How to complete this task → Copy out every line holding the string "photo" from the records below.

Material provided →
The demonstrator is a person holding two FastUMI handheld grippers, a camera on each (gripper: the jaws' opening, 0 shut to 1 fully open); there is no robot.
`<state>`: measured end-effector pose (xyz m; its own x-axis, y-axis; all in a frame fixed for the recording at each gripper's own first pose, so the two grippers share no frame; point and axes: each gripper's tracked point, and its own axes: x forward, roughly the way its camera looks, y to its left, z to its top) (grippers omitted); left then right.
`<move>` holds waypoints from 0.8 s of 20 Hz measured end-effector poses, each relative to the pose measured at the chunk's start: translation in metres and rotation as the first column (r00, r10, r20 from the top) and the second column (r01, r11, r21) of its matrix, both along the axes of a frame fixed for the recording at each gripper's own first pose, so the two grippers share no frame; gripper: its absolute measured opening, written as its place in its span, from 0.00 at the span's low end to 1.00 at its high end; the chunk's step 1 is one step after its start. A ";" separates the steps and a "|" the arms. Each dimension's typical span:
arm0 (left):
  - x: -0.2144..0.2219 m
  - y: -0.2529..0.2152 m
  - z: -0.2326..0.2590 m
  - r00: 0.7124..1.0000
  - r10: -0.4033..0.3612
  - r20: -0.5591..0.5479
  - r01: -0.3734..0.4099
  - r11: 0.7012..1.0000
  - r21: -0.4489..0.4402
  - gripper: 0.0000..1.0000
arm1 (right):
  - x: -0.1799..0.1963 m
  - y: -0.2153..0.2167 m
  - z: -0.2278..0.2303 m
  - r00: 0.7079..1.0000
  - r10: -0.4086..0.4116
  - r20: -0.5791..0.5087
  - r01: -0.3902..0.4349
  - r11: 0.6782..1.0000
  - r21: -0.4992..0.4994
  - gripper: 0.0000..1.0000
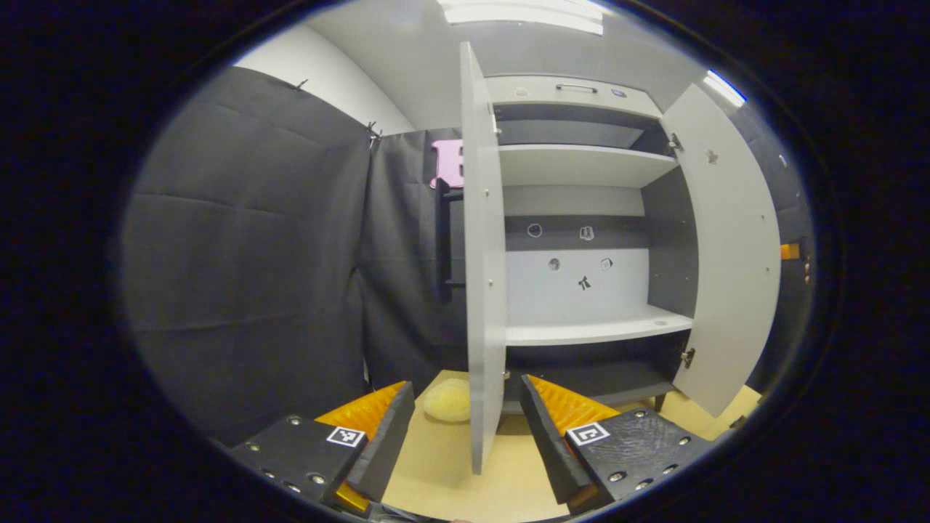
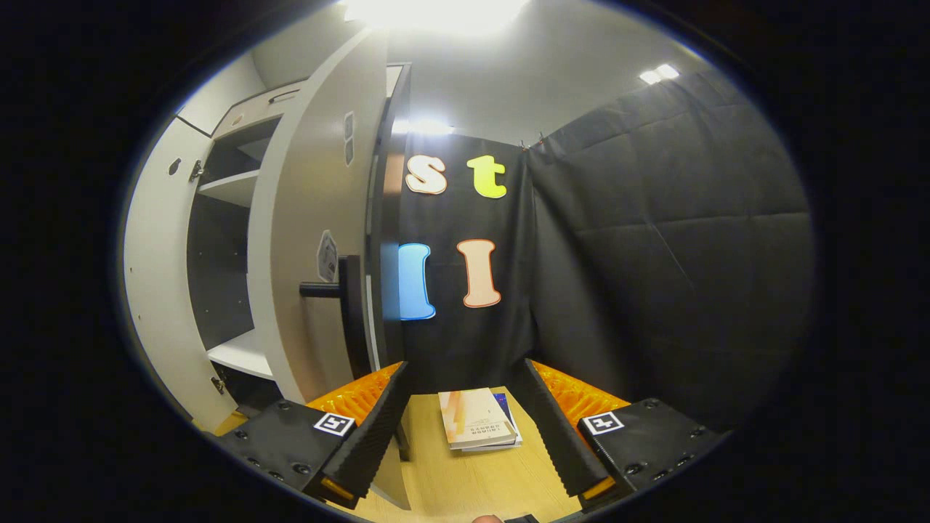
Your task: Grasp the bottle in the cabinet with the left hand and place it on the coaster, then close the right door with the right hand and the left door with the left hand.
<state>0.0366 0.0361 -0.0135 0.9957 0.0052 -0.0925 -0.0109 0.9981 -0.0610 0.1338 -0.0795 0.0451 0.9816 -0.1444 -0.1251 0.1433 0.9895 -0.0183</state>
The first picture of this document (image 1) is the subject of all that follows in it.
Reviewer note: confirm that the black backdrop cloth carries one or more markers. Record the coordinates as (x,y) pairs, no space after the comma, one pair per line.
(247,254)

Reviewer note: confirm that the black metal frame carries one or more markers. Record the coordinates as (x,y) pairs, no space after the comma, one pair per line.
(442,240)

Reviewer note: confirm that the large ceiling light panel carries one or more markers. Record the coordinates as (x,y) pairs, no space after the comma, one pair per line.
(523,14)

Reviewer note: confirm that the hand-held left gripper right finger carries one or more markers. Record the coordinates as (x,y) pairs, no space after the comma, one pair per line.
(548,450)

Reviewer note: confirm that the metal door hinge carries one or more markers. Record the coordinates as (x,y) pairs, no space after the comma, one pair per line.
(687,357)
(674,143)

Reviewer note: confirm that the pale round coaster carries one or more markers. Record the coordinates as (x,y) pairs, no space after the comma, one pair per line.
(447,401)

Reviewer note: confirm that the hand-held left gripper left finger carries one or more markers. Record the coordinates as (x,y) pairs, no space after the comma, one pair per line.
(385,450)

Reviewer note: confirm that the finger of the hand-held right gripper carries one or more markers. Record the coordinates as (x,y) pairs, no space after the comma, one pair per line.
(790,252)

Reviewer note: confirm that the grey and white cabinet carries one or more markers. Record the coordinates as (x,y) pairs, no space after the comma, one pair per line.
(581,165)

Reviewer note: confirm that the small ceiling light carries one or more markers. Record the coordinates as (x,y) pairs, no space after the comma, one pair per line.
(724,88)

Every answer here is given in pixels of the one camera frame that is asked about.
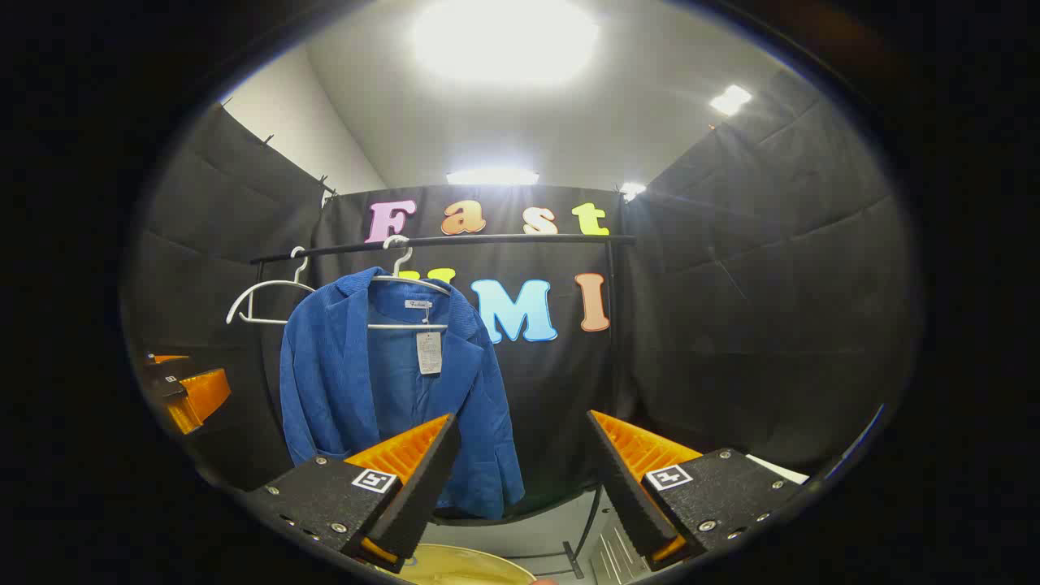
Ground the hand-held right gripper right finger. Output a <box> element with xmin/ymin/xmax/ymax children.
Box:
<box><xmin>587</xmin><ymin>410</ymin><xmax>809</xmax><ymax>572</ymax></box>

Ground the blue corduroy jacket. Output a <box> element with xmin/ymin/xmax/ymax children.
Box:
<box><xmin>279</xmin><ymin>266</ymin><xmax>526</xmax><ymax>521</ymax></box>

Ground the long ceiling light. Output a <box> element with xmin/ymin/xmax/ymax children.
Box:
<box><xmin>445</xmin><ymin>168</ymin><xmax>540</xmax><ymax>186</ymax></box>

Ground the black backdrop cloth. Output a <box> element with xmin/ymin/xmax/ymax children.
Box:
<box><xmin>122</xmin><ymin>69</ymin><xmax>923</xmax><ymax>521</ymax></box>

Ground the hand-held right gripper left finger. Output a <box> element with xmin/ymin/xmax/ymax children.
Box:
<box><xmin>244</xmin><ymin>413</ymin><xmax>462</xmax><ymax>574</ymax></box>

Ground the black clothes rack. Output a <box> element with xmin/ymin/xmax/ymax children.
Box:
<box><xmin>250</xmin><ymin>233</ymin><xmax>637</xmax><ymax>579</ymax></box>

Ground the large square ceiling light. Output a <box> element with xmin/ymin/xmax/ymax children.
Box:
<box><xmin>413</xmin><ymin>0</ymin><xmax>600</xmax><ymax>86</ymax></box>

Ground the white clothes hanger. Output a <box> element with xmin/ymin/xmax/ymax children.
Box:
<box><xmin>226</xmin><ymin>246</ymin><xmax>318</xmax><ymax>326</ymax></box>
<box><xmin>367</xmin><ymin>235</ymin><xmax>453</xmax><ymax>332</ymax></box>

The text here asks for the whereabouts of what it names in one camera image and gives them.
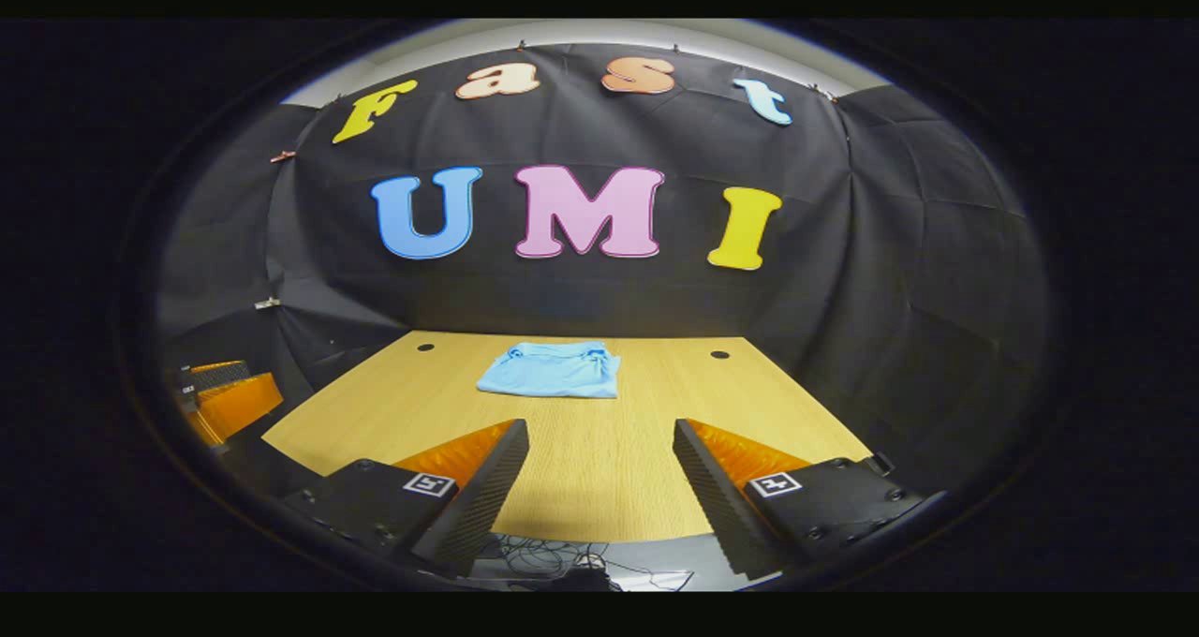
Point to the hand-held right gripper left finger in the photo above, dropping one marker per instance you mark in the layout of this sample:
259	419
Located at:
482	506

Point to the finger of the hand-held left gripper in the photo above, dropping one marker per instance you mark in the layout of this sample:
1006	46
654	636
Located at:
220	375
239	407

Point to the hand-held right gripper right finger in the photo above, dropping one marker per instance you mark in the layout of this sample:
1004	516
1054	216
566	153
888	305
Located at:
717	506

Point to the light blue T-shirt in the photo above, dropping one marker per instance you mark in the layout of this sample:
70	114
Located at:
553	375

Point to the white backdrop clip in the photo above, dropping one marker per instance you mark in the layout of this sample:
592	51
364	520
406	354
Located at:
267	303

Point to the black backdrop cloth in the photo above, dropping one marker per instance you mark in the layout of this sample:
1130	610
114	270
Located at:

Completed exercise →
Point to the hand-held right gripper left finger in the photo above, dropping one marker per instance you mark in the layout of this sample:
Point to the finger of the hand-held left gripper in the photo above, dropping one marker per instance you mark in the layout of this sample:
Point to the hand-held right gripper right finger in the photo above, dropping one marker per instance you mark in the layout of this sample:
Point to the light blue T-shirt in the photo above, dropping one marker per instance you mark in the layout of this sample:
Point to the white backdrop clip in the photo above, dropping one marker per instance you mark in the layout of this sample:
Point to the black backdrop cloth in the photo above, dropping one marker per instance you mark in the layout of this sample:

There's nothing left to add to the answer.